Brand Authenticity: Is It for Real?
In the never-ending quest for marketers to connect with millennials, authenticity continues its reign as the marketing "it" word of the decade. A Google search on "authentic marketing" surprisingly yields over 17 million articles, containing thoughtful headlines like:
"What is Authenticity in Marketing?" or "Unlocking the Power of Authenticity with Millennial Consumers," and oddly enough, "Millennials' Plea to Brands: Authenticity, not Advertising."
(Odd because we know millennials are not lining up to tell us how to sell them more stuff.)
The 75 million U.S. millennials do not like being advertised to. Gone are the days of big, successful push-marketing efforts. Today's marketers need to stop selling and start engaging on customers' terms to drive pull-marketing efforts at scale. Hence, the marketers' drive to authenticity -- meaning real, genuine, of verifiable origin. Traits that are simply at odds with the perception of the role of marketing.
Can brands make an authentic consumer connection? Yes. Are marketers doing what it takes to achieve it? No, not with consistency.
So it's time for an industry-wide paradoxical intervention -- how do we appeal to millennials in a way that feels natural, without disingenuously and overtly claiming to be authentic? The data is there. When it's done well, it works really well.
Here are three tips to get started:
1. Ditch authenticity as a brand attribute. Don't say you are authentic -- be authentic. "Straight-talking" and "plugged-in" are both better word choices to personify your brand. Attributes should be sufficiently nuanced to drive differentiation through creative expression in a way that will foster a real audience connection. Skittles is one of my favorite examples. Brand attributes for the company's "Taste the Rainbow" campaign were unpredictable and irreverent. They provided a clear and genuine brand POV that resulted in fun and crazy -- not annoying -- creative that engaged its audience while driving brand lift and sales.
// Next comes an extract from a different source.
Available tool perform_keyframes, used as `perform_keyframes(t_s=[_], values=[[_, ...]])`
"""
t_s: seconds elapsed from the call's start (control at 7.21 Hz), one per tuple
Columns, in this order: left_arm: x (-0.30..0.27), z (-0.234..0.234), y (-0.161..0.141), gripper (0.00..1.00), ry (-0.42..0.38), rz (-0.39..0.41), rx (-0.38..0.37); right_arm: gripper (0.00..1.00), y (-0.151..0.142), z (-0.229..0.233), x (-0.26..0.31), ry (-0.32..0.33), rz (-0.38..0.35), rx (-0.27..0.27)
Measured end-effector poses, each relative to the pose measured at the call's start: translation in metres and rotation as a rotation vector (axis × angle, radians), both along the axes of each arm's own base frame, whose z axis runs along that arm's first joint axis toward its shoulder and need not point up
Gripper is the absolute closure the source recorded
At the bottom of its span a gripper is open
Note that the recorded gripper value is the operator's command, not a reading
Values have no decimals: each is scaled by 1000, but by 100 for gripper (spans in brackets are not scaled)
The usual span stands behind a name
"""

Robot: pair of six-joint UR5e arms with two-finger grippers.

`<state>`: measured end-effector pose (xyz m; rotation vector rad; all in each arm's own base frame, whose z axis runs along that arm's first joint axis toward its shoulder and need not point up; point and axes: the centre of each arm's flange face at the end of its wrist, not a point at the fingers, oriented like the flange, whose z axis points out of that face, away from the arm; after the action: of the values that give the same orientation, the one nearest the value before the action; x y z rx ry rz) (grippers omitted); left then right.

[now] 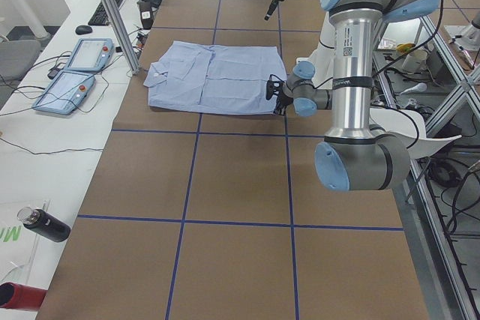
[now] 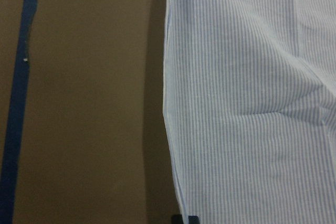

2. Embrace content marketing as a core communications strategy. The value in having real people advocate for brands by inspiring, informing and entertaining audiences across social, content and video is real. Serving up the content your audience wants on their terms and in their language from people they trust works well.
The key to authenticity with paid creators it to find the ones whose mission is truly objective. Your brand must truly reflect the feeling and beliefs of the curator or creator. You want people who would not produce content for your brand if they did not believe in it, regardless of the paycheck. If you don't have this, find someone else.
Recently, Olay, Capitol Records and Mode partnered on several behind-the-scenes videos featuring Capitol Records COO Michelle Jubelirer, a powerful women executive in the music industry. A role model for young women and mothers alike, Michelle balances looking great, feeling great, working great and parenting great. The video series, which featured Olay products, yielded 10 million video views in two weeks. This demonstrates the real power of giving consumers content they love from people they trust.
3. Expand your brand's comfort zone. The colloquial expression "It takes a village" doesn't just apply to raising children anymore. Encourage, don't dictate, social conversations and personal stories and videos. Don't sell your product -- stand it up and let it run. Let everyday people, professional creators and experts communicate their love or need for your brand in their words and style. Be willing to be criticized or attacked. There's real value in finding out things you may or may not want to hear.
As marketers embark on future product launches, understanding emerging consumer dynamics and just getting through each week, we should create programs and processes that help fulfill the dreams and desires of our audiences in ways that are natural and organic to them. This is the root of brand authenticity. Let's stop saying we're authentic, let's just be authentic and keep it real -- and those evasive millennials will be more open when your brand comes knocking on the door.